O Brasil é um dos maiores produtores de alimentos do mundo e, paradoxalmente, a fome é a questão mais urgente, uma vez que o Estado não interveio nos últimos anos para combater a pobreza estrutural. Gilberto Maringoni, professor da Universidade Federal do ABC, conta ao Pagina 12 que a questão social é o principal desafio do próximo governo, um fardo das políticas neoliberais. “Antes havia estoques de alimentos do governo. Com Temer e Bolsonaro, foram privatizados os armazéns ou estoques de alimentos básicos do Estado, que buscavam baixar os preços. Hoje o Estado não intervém diante do aumento dos preços da cesta básica. Embora a inflação seja de 6%, ela é diferenciada: por exemplo, a inflação da carne é de 19%. O problema mais grave é a escassez de alimentos. Fome, miséria, pessoas vivendo em barracas como em campos de refugiados é uma realidade daqui a seis anos. É preciso reativar a economia na área produtiva”.
As principais preocupações dos 212 milhões de habitantes concentram-se na inflação, no emprego e na saúde. No segundo governo de Dilma Rousseff, foi feito um ajuste fiscal e o desemprego passou de 5,5% para 11,6% em 15 meses.
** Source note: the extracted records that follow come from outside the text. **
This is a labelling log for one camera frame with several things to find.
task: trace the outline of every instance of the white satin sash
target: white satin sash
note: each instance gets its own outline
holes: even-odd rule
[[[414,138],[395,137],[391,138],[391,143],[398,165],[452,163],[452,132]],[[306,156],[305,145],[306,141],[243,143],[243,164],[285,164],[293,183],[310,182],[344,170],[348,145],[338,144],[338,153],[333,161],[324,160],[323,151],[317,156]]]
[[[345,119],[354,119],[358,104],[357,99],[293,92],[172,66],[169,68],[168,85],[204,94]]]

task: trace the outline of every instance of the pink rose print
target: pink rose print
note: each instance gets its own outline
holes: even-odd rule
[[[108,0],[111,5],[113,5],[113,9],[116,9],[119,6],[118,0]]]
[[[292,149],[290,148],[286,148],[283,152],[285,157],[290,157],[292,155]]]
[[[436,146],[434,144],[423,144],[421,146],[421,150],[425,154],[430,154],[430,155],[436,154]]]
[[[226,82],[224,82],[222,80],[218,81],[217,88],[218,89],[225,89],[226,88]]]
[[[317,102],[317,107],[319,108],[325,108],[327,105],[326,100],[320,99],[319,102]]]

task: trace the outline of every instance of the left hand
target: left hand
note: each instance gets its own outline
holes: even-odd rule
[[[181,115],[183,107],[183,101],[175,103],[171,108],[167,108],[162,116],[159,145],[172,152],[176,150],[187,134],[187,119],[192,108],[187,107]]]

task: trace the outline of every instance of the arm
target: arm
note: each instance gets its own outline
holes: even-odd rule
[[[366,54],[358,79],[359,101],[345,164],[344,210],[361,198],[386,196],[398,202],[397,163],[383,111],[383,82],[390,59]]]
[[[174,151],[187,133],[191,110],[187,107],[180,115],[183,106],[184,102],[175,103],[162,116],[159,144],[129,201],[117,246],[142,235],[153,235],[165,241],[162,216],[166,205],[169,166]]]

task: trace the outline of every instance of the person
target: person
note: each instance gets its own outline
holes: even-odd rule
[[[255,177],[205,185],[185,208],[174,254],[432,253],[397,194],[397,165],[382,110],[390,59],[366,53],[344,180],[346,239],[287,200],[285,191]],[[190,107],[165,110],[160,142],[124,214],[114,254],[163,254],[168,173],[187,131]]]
Mais tarde, Temer, o vice-presidente que apoiou o impeachment e a sucedeu no Planalto, implementou uma reforma trabalhista que reverteu os direitos dos trabalhadores conquistados em 1943. Bolsonaro continuou nesse caminho. Hoje os empregos criados são precários e os salários muito baixos; o fosso entre as elites e os setores de baixa renda aumentou.
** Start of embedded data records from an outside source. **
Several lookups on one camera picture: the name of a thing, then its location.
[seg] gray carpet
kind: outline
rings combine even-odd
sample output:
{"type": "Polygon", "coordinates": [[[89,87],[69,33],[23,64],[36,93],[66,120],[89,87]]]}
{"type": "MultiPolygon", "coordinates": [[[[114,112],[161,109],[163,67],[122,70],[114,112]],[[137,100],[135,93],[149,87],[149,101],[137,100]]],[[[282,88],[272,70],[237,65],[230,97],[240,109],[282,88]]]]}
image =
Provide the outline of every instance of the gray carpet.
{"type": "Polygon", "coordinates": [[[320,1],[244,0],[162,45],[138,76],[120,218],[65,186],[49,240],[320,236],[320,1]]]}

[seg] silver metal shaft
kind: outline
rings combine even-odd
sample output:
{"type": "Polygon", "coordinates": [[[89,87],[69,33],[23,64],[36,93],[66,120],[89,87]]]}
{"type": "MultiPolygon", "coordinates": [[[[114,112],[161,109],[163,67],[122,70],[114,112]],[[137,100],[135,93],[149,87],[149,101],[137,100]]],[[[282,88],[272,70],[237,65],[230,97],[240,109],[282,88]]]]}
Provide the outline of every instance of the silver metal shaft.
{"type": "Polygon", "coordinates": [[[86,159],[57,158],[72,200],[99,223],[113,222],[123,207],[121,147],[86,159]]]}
Segundo Maringoni, o emprego pode ser gerado com as obras de infraestrutura, que estão paralisadas. “No último período foi o menor investimento estatal dos últimos 50 anos, houve cortes de gastos e obras de infraestrutura, como linhas de trem, pontes e manutenção, foram paralisadas. Há 10% de desemprego, mas o emprego informal é alto: dos 108 milhões da população economicamente ativa, apenas 34,5 milhões têm empregos registrados.
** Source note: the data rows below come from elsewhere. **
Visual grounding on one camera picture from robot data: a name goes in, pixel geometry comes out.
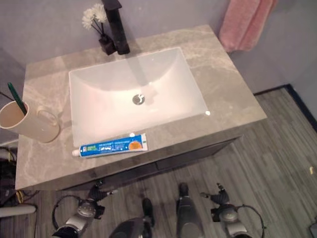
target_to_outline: drain
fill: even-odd
[[[137,94],[132,98],[132,101],[135,105],[141,105],[145,101],[145,97],[142,94]]]

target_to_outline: gray wood floor
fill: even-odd
[[[94,221],[84,238],[106,238],[120,222],[142,214],[141,198],[150,198],[155,207],[155,238],[175,237],[175,201],[177,185],[188,182],[190,195],[203,220],[207,238],[225,238],[218,223],[211,220],[213,204],[199,192],[217,192],[216,182],[227,189],[231,202],[256,207],[262,213],[267,238],[309,238],[308,226],[317,216],[317,134],[284,90],[257,96],[268,120],[248,130],[245,135],[213,157],[152,176],[119,188],[119,193],[101,202],[106,207],[103,218]],[[37,216],[36,237],[53,233],[51,211],[65,194],[86,192],[42,191],[33,200],[38,213],[2,219],[1,238],[32,238]],[[71,198],[57,209],[59,224],[76,208]],[[250,233],[260,237],[261,227],[249,210],[240,212]]]

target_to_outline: white rectangular sink
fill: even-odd
[[[73,70],[69,84],[75,147],[207,110],[180,48]]]

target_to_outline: gray stone countertop
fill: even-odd
[[[124,59],[101,48],[27,65],[23,100],[43,105],[59,119],[61,132],[50,143],[19,136],[16,189],[58,190],[147,164],[230,136],[266,118],[238,70],[208,25],[176,30],[129,42],[130,56],[180,47],[203,95],[210,116],[198,115],[142,131],[147,152],[83,159],[73,157],[68,72]]]

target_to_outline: towel
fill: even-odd
[[[219,34],[225,50],[251,50],[276,3],[277,0],[231,0]]]
Nesse contexto, a Covid-19 foi o gatilho para um drama muito maior. Como aponta Fabio Luis Barbosa dos Santos no livro Autophagic Brazil: “a pandemia pode ser vista como um acelerador de partículas para o bolsonarismo, que encontrou na crise sanitária uma porta aberta para seu laboratório de maldade social. No Brasil, foi coroado um conjunto de discursos, comportamentos e práticas impensáveis, inconfessáveis e extremistas. O Estado militou para normalizar as mortes em massa”. Bolsonaro chamando para tomar cloroquina, para não usar a máscara, atrasando vacinas, minimizando a morte de 680 mil pessoas. O discurso negacionista trazia em si a defesa de um Estado mínimo e o desprezo pela vida.
O Bolsonaro e a mídia de direita na América Latina lançaram no mês passado para divulgar que o governante de extrema-direita termina seu mandato com sucesso econômico. A projeção oficial do PIB é de crescimento de 2,7% em 2022. “Muito baixo depois de tantos anos de recessão”, diz Maringoni. Com efeito, o PIB ainda está abaixo do início do processo de queda iniciado no governo Dilma e acelerado com Temer e a pandemia.
O presidente brasileiro é um defensor da ortodoxia. Isso não impediu que o Auxilio Brasil, que substituiu o Bolsa Família criado por Lula, se multiplicasse neste ano eleitoral até chegar a 600 reais (120 dólares).
No entanto, a irradiação de intolerância e agressividade para com candidatos e referentes de esquerda se agravou durante a campanha. Ameaças de morte contra políticos como Manuela D´Ávila e o assassinato de pelo menos dois simpatizantes do PT antes do primeiro turno eleitoral foram corolário de um dispositivo de ódio implantado com notícias falsas, desinformação e ataques individualizados.